PROBLEM TO WORK ON:
Filter this data down to the lines that hold "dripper", and copy them.

---------- THE INPUT

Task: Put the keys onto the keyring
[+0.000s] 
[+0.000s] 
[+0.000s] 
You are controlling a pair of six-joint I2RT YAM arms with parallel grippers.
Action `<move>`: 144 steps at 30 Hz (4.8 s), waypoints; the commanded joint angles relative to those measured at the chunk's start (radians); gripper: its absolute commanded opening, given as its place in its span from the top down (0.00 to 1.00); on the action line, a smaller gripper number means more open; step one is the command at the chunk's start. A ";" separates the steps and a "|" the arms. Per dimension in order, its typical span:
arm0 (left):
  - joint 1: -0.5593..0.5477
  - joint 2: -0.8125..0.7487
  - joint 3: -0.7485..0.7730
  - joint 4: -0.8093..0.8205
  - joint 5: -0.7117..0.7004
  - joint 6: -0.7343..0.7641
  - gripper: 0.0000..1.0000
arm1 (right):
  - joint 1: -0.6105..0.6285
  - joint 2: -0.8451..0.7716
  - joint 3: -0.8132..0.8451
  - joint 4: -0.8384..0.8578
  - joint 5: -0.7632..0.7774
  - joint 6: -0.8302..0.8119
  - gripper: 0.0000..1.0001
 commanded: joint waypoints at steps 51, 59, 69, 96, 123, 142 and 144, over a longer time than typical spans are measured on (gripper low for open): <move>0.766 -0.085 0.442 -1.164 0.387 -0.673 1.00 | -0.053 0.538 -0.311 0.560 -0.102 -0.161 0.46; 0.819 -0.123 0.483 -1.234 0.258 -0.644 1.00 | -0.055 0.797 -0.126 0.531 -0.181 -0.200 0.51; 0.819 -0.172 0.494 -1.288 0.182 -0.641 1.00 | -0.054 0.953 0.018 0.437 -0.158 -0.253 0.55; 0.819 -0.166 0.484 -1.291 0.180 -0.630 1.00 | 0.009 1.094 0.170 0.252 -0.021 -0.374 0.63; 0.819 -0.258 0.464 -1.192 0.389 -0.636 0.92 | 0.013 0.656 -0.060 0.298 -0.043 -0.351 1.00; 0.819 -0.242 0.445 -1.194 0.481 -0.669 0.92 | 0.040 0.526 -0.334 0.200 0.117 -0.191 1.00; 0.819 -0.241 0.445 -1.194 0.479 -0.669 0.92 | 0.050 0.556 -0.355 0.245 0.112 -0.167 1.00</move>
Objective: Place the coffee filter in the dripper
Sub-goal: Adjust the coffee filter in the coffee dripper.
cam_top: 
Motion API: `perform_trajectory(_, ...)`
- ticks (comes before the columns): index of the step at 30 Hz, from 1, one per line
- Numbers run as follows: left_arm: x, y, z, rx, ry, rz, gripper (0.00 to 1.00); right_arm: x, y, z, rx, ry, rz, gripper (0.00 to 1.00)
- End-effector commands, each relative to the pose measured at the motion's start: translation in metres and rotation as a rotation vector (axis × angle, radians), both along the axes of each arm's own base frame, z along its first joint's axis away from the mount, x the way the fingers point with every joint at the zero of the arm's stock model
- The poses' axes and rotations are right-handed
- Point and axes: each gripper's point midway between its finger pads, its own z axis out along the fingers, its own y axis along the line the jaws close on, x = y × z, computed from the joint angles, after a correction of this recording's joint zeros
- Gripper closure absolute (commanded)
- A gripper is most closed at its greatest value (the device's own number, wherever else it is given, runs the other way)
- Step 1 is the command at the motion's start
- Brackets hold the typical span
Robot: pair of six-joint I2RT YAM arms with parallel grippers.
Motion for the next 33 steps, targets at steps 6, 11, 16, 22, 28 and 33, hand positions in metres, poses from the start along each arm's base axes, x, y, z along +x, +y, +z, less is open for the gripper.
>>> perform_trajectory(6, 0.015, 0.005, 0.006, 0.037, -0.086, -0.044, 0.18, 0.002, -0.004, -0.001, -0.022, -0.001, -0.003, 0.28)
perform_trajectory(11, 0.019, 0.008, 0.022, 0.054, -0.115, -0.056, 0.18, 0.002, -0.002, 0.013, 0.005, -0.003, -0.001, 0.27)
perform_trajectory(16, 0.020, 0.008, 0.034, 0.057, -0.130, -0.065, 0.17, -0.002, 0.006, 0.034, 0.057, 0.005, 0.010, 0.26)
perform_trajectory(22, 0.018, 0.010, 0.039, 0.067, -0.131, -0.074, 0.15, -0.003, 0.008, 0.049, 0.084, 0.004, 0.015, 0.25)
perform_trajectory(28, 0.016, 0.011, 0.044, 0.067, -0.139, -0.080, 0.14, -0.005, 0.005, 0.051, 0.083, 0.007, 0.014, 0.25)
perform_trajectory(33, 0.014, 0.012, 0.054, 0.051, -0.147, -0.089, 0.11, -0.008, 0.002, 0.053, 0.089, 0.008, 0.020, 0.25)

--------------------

ANSWER SPACE:
Objective: Place the coffee filter in the dripper
Sub-goal: Adjust the coffee filter in the coffee dripper.

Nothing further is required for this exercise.